The center is a sweet jelly punctuated with soft seeds, surrounded by a faintly gritty pulp. You eat it by cutting it in half and scooping it out, one bite per half, where it lands on your tongue with any number of flavors. Guava? Banana? Peach? All sorta kinda, but really it's just...feijoa.

Anyway, this is the season, and bags of them are landing on our kitchen counter from people whose trees are going crazy. Feijoa jam, feijoa-apple crisp, or mainly, just one feijoa after another, viz:

That's my pile. It never occurred to me that another fruit would ever compete with my ability to consume watermelon, but they go down so easy...

PS I say that it's unique and particular to New Zealand, but that's not quite true. A year or two ago we were in Berkeley Bowl and there, at the top of a bin, cradled in a shrine-like basket, were half a dozen wan-looking feijoas, crowned by a sign: $3. But we had to share this with our friends--well, our GOOD friends, anyway--so we took a couple to the checkout...only to learn that they weren't $3 a pound, but $3 APIECE.

1 comment:

  1. Feijoa, schmeijoa...These fruit are one of those natural creations that polarizes people on their taste orientations, and I for one would rather use them to throw at the neighbours cat, than to be digested.
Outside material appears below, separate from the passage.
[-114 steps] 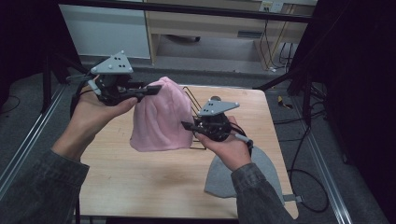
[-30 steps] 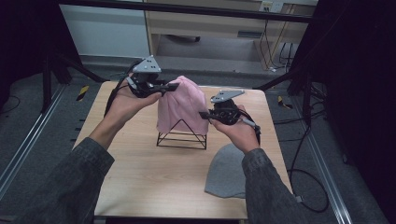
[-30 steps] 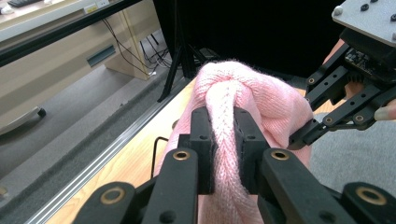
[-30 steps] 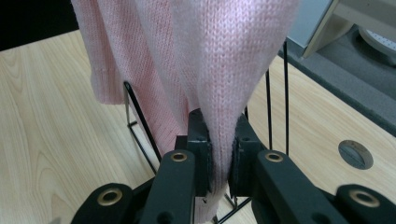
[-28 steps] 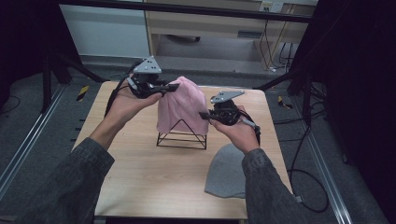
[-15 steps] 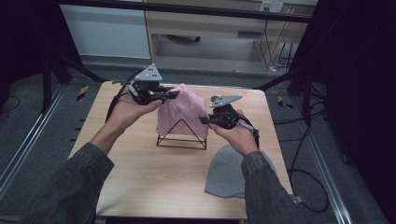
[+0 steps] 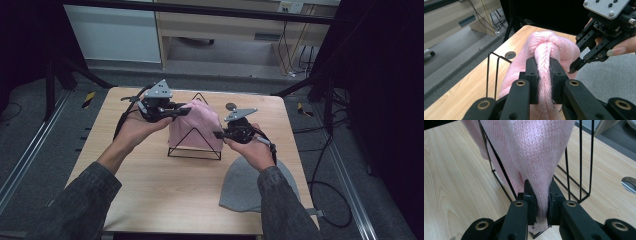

I can't help think that the aroma, and perhaps the shape, reminds me of stick-deodorant which really isn't one to generate thoughts of pleasure...then I recall (as its been awhile) but the flesh has a crystalised/gritty texture which even after baking in an apple and feijoa cake...still remains BUT again, thats the beauty of them. They are 'unique'.

    People love or hate them...and to the few that sit on the fence without a culinary view, watch out for the flying feijoa's :-)

    Let us know how 'you' feel.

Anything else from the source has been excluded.